Ask most HR and talent leaders whether they care about candidate experience and the answer is yes, almost universally. Ask whether their hiring process reliably delivers a good one, and the conversation gets considerably more complicated. The gap between intention and reality in this space is one of the most persistent, and most commercially costly, problems in recruitment today, and the arrival of AI in the process has not made it simpler.

We are at a low point

The market dynamic of recent years, more applicants chasing fewer roles, has created conditions where many employers have quietly deprioritised how the hiring process feels for those who do not get the job. When the pipeline looks inexhaustible, the experience of the unsuccessful candidate can seem like a low-stakes concern. The data suggests otherwise.

According to Gartner research, job offer acceptance rates fell from 74% in 2023 to just 51% in the first half of 2025. That is nearly a quarter of candidates completing a hiring process and still choosing to walk away. The Omni Candidate Experience Report 2026, drawing on research with over 700 UK jobseekers, found that 49% would withdraw from a process that simply takes too long, and that feedback and communication remain the most frequently cited frustrations, in exactly the same position they were three years ago. The problem is well understood. It is not being solved.

“You are only ever as strong as the weakest point in your process.”

Most organisations invest heavily in attraction, in employer brand, job adverts and social content, and comparatively little in what happens once someone applies.

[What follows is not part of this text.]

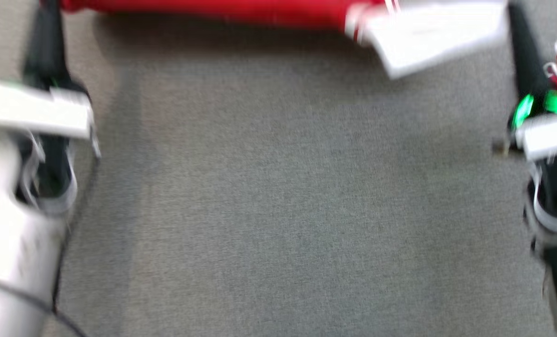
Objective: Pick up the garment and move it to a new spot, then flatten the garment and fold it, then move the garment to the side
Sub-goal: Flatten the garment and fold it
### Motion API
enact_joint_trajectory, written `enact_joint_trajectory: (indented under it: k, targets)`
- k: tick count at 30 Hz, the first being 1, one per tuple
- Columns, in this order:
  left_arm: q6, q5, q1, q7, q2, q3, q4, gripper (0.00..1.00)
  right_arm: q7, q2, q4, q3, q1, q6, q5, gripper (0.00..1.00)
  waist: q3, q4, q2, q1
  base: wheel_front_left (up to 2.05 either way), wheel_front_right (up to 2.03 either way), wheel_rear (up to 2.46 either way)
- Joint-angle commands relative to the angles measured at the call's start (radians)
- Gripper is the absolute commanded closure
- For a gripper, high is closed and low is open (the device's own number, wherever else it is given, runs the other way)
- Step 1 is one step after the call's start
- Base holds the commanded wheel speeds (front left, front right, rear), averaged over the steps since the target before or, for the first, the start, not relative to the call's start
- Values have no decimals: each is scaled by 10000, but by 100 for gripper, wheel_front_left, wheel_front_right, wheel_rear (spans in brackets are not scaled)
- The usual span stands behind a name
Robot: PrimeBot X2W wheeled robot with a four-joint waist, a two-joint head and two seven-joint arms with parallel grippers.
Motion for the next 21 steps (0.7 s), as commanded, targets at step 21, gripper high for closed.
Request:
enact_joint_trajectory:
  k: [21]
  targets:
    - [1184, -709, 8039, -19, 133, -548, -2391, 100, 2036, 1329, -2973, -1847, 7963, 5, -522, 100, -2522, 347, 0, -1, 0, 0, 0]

Candidate experience functions as a system, and when one part of it breaks down, whether that is communication, feedback, decision speed or interview coordination, it undermines everything that came before.

Trust is the real issue

Beneath the operational failures sits something more fundamental. Candidates are becoming less trusting, not just of individual employers, but of the hiring process itself. Corporate employer branding has reached a point of saturation where polished careers pages and values statements are viewed with genuine scepticism. Candidates are not looking for storytelling. They are looking for processes that treat them like adults.

The Omni research makes this tension explicit. Only 8% of respondents said seeing an employer’s values reflected in the recruitment process would increase their trust, which is a notable finding given how much organisations invest in purpose-driven branding. What actually moves the dial is considerably more practical: more than half of respondents (54%) said transparent communication on timelines and next steps would be the single biggest trust builder. Trust is no longer earned through messaging. It is earned, or lost, through the quality of the experience itself.

Download Omni Candidate Experience Report 2026

The AI question: Transparency or trouble

AI is now firmly embedded in the recruitment conversation, and the efficiency case for it is real. It can reduce administrative burden, accelerate screening, improve scheduling and help hiring teams manage higher volumes with greater consistency. Used well, it has the potential to do something genuinely valuable for candidates: ensure that everyone who applies receives a timely response, a clear update, and where needed a thoughtful explanation of why they are not progressing.

But the trust gap is significant. The Omni 2026 report found that 42% of candidates say they trust AI-supported recruitment less than human-led processes, and Gartner puts the proportion of applicants who trust AI to evaluate them fairly at just 26%. Perhaps most striking, nearly a fifth of candidates surveyed by Omni were unsure whether AI had been used in their process at all, pointing to a transparency deficit that is undermining confidence rather than building it.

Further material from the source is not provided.